(THE TASK)
A single figure is wanted: the count of lines below containing the string "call".
Content starts
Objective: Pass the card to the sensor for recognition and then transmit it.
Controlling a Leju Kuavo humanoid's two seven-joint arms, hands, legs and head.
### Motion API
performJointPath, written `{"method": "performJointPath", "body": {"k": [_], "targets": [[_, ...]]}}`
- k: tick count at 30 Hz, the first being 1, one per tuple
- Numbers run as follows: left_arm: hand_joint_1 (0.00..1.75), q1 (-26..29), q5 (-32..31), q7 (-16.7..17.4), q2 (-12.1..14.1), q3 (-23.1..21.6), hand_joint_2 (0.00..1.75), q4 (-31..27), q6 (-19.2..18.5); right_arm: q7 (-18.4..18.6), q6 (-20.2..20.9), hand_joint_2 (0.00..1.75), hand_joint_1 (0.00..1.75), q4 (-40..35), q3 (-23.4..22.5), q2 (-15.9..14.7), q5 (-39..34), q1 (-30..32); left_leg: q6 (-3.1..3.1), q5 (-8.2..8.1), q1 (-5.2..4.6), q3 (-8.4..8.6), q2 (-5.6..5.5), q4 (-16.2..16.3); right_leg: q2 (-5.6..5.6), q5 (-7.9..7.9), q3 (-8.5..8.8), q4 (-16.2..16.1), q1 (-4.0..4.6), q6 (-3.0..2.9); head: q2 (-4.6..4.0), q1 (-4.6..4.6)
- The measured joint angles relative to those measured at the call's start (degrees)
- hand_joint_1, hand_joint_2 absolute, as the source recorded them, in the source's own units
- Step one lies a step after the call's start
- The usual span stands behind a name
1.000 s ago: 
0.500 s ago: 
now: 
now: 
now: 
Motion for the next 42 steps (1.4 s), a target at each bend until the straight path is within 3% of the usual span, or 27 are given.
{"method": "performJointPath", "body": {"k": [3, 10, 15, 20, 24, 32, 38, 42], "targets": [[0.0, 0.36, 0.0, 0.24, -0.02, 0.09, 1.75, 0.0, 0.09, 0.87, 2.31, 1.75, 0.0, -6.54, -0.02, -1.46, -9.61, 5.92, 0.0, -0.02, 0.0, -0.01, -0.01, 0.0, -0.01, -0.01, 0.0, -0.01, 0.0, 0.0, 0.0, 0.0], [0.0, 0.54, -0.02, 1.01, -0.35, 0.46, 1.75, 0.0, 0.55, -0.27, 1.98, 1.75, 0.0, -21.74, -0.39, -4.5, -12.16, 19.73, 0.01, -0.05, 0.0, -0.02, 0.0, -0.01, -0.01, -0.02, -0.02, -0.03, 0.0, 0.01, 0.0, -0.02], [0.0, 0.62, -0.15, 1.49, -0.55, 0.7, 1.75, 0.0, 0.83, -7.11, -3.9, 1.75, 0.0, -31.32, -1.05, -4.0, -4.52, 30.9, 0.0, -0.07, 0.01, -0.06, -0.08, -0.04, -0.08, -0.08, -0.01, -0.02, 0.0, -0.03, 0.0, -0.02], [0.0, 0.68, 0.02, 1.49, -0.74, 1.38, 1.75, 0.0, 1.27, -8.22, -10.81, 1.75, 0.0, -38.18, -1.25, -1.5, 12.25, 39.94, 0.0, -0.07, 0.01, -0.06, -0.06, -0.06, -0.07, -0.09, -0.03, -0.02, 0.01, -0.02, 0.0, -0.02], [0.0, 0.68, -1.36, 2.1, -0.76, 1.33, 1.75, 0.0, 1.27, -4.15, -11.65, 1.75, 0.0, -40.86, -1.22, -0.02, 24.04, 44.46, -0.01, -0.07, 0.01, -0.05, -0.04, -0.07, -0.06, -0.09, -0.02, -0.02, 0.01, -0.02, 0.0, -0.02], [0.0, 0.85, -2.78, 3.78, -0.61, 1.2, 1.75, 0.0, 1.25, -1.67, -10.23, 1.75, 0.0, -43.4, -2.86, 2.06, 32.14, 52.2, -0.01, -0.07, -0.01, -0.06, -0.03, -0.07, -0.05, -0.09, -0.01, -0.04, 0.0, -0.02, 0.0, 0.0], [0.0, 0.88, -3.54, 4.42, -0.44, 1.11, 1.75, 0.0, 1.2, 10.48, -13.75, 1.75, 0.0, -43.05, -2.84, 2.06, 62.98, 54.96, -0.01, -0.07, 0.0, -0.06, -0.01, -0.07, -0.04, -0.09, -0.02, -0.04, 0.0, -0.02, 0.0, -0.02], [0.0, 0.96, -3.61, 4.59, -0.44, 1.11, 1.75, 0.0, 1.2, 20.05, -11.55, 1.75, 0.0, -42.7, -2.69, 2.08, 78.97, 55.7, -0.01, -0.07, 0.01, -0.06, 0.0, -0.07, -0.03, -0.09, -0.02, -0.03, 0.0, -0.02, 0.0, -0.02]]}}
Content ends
(PROBLEM SOLUTION)
2